**EXERCISE AIM**
Please give the number of lines in the material below that contain "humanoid", without further comment.

START RECORDS SHOWN

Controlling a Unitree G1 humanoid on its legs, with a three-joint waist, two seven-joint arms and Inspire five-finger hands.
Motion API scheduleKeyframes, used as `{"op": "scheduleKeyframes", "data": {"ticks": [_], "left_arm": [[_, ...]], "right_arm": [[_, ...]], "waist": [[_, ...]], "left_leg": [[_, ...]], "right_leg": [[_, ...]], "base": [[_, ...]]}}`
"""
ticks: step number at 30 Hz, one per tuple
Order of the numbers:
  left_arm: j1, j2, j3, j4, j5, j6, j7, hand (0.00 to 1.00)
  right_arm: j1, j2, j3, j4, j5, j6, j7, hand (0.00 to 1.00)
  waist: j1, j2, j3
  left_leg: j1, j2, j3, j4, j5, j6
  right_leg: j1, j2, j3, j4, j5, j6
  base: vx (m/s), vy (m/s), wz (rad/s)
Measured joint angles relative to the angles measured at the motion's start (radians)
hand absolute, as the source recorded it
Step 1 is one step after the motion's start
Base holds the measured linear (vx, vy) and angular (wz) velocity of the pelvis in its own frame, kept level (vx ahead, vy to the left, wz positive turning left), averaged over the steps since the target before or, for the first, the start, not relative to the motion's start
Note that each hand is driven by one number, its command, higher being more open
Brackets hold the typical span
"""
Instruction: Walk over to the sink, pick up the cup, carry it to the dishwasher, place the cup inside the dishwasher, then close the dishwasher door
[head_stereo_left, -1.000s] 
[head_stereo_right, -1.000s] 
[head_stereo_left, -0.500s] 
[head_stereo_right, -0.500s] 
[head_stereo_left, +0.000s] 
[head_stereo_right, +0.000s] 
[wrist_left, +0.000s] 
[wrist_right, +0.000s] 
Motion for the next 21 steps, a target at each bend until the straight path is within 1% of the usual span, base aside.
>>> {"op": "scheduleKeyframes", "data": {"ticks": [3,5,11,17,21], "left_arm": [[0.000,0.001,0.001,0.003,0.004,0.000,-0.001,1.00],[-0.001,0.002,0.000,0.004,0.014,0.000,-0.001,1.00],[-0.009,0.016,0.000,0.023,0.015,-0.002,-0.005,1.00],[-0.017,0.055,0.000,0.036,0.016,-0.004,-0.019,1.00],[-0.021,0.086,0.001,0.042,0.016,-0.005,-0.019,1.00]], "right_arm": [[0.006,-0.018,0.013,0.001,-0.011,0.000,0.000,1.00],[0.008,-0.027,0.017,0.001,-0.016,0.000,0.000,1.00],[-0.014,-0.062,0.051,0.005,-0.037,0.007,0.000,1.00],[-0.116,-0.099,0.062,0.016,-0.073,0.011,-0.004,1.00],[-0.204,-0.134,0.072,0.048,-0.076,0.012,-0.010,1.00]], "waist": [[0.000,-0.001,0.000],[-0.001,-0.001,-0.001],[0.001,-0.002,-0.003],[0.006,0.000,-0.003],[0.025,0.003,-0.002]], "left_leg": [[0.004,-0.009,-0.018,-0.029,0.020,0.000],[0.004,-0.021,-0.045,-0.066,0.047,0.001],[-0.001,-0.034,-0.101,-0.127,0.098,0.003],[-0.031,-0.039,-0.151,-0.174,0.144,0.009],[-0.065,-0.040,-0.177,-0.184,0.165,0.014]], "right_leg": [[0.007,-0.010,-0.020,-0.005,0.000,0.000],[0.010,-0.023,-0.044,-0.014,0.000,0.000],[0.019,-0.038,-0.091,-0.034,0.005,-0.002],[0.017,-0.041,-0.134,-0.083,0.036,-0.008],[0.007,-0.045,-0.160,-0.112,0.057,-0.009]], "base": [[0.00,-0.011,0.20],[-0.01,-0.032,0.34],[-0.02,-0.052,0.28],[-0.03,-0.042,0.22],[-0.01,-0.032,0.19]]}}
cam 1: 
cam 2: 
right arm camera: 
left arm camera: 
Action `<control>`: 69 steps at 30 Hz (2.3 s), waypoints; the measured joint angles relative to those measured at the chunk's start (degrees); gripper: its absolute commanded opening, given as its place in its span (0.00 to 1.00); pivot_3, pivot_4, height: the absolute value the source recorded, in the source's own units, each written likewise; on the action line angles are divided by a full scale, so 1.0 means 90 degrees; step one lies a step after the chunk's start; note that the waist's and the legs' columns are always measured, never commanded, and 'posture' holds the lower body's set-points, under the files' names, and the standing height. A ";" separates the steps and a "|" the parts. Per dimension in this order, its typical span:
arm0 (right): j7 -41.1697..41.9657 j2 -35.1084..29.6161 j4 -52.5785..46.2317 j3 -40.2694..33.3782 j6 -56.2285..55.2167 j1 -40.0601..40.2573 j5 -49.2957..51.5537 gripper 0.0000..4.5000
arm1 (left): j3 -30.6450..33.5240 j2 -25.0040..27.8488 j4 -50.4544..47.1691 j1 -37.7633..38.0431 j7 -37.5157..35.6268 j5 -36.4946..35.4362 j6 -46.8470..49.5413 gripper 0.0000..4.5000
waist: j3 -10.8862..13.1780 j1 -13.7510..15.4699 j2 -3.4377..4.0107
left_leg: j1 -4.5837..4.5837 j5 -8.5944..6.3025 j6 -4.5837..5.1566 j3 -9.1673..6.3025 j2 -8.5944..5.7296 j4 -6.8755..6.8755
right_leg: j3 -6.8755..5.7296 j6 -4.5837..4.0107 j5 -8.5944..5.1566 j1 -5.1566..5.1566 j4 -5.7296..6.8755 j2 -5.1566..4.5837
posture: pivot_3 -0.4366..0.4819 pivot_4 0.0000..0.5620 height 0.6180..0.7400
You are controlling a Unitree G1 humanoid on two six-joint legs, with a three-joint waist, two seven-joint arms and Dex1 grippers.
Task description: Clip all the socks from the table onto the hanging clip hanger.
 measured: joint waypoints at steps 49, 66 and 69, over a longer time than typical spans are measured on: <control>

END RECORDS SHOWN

**WRITTEN ANSWER**
2